#### What you will do
Scan the records for the string "things"; copy each line where it occurs.

===

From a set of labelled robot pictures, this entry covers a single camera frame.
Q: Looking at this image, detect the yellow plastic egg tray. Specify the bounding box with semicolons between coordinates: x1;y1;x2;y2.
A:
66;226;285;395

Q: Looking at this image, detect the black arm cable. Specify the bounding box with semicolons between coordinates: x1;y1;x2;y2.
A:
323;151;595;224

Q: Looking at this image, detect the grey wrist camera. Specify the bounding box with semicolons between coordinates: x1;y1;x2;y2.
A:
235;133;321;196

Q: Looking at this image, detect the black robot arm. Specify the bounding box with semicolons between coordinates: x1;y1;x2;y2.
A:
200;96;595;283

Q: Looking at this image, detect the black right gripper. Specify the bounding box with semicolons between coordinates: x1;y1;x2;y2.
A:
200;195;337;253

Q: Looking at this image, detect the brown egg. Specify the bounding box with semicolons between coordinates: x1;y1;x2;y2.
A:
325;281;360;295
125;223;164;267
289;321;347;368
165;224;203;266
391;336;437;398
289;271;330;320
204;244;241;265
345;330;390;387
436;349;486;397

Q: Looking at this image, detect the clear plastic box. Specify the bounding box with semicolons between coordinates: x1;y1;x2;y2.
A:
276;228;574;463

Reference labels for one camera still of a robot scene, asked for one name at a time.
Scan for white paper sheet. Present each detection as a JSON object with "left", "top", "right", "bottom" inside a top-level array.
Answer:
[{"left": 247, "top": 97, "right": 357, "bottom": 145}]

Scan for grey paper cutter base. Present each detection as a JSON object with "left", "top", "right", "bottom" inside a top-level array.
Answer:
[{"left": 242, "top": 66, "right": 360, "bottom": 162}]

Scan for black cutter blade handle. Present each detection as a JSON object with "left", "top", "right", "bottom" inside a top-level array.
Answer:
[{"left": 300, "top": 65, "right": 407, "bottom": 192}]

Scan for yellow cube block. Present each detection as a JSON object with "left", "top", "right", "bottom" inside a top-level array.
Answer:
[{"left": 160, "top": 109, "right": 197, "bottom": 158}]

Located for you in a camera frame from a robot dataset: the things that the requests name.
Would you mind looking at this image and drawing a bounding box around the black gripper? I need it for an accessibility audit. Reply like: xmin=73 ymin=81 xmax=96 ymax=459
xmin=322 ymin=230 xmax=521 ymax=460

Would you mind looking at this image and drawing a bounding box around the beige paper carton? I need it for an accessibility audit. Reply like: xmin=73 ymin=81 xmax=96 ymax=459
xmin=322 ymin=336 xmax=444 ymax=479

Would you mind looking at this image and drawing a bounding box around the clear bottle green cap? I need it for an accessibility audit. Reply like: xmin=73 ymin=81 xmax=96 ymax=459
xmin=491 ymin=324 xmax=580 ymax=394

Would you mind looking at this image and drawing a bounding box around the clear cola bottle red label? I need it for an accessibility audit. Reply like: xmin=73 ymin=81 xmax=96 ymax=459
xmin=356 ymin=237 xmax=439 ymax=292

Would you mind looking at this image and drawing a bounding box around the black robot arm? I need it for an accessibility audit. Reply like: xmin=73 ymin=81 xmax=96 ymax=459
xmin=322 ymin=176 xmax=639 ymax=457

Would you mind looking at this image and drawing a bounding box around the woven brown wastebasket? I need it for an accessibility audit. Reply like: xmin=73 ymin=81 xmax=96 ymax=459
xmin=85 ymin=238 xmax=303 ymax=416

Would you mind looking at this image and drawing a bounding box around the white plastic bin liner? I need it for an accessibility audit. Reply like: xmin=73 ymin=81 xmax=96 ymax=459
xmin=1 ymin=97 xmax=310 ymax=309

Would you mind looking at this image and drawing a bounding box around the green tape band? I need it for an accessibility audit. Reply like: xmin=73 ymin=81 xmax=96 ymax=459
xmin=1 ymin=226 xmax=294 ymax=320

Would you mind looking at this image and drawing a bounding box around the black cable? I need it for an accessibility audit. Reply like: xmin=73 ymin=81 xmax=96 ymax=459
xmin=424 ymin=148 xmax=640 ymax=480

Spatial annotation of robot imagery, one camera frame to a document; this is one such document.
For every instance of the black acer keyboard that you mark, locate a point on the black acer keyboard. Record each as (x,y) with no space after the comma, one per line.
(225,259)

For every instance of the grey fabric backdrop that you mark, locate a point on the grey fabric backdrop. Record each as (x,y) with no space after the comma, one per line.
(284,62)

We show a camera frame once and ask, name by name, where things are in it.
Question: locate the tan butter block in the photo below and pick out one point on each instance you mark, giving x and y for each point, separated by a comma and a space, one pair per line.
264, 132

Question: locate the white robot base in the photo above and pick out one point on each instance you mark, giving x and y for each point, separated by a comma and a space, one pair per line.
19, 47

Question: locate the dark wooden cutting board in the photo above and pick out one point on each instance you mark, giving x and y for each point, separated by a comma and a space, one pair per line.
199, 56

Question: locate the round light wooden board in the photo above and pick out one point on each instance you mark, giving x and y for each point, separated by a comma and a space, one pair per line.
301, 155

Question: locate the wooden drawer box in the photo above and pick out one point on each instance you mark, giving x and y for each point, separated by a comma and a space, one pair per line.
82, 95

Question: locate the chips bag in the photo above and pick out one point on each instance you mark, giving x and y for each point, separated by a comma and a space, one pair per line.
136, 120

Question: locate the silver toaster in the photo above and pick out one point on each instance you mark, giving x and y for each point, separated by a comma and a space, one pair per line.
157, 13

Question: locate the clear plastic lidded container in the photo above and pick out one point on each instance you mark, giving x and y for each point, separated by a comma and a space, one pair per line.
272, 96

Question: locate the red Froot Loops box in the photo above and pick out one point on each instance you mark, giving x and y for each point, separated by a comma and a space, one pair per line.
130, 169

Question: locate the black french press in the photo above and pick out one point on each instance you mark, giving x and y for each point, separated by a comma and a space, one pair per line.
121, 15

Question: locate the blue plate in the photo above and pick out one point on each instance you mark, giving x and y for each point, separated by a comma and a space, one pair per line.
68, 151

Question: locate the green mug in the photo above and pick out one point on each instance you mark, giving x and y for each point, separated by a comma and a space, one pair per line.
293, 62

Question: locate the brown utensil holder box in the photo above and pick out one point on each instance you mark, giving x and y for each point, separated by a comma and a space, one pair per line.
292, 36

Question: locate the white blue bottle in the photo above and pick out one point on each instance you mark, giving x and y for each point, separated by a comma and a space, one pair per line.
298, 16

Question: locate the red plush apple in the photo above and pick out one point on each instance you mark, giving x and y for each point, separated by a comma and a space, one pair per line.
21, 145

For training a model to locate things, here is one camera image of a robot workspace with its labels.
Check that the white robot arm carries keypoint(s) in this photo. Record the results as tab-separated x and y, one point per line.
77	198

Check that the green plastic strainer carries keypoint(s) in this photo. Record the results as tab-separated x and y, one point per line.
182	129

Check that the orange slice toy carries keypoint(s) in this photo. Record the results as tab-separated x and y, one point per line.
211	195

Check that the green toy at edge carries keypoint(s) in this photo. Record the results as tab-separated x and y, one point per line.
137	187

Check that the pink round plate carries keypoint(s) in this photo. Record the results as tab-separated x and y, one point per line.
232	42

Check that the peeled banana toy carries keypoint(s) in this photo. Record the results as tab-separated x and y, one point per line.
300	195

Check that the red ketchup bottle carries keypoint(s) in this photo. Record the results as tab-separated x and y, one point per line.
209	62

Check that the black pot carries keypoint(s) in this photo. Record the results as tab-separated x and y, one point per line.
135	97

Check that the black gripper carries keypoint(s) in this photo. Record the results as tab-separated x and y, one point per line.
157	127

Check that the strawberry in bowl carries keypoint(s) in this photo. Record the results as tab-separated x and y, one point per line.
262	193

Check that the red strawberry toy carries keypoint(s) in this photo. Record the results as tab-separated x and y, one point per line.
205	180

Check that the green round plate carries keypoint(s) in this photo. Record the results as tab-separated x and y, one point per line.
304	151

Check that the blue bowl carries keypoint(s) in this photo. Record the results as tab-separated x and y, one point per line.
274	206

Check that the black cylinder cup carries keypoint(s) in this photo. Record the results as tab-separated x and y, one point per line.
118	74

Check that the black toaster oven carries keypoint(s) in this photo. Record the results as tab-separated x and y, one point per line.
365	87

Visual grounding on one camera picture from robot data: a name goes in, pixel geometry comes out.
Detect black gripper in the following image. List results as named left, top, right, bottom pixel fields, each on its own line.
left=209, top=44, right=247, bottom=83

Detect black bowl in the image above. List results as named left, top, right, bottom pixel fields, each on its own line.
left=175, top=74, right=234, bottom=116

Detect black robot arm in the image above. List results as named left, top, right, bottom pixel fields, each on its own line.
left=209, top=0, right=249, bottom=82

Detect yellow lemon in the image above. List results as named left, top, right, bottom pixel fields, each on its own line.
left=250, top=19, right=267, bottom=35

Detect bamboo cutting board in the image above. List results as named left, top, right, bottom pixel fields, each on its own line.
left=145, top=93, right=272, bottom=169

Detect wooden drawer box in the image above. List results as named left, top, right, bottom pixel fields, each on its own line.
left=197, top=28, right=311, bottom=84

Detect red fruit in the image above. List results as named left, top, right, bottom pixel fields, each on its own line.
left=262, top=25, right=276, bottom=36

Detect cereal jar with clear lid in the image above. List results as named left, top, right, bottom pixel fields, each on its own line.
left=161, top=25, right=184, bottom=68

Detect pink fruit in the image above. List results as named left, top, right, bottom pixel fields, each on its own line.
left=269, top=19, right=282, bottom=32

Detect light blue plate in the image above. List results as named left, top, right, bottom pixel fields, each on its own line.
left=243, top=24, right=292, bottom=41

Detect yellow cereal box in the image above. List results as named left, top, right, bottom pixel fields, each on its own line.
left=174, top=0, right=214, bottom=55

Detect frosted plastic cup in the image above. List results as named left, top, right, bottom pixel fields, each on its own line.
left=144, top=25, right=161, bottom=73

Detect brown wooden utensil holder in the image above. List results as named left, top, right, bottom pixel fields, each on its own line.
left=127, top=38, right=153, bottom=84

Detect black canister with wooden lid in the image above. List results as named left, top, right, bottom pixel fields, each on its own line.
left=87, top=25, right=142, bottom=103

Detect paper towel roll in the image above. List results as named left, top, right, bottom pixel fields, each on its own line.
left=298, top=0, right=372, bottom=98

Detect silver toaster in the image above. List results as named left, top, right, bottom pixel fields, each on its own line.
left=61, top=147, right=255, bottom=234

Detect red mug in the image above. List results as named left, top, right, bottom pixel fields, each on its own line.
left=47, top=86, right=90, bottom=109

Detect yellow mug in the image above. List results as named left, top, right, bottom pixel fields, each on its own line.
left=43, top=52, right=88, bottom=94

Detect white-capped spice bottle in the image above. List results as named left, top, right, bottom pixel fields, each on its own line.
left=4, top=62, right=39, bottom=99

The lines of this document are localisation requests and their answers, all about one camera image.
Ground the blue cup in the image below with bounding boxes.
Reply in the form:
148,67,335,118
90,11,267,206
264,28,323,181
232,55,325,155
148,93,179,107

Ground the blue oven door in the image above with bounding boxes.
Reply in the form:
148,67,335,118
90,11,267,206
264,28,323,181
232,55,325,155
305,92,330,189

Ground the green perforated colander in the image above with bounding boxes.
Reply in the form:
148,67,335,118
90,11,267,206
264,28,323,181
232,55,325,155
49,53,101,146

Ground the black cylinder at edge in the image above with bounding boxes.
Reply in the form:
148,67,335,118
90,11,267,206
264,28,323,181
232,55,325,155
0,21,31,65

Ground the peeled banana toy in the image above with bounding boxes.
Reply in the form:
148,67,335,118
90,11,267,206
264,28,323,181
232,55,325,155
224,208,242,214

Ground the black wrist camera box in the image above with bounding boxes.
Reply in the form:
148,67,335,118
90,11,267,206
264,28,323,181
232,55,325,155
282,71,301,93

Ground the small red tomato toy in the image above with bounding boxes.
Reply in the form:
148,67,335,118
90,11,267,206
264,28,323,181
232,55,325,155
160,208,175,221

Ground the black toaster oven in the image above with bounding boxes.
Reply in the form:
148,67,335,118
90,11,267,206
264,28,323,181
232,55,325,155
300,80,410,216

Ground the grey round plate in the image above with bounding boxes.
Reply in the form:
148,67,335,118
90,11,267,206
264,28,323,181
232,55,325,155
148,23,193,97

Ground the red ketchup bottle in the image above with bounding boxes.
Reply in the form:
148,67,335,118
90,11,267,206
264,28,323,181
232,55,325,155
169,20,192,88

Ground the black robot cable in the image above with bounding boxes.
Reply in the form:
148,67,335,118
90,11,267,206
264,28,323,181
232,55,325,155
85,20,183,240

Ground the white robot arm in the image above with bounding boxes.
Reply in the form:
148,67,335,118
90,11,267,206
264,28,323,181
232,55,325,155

===

#### Solution
Located for you in a camera frame from a robot dataset: the things that the requests name.
We show a camera frame once and ask, name by name, where things are in it.
For training a model to locate things, here is one camera image of a robot workspace with its labels.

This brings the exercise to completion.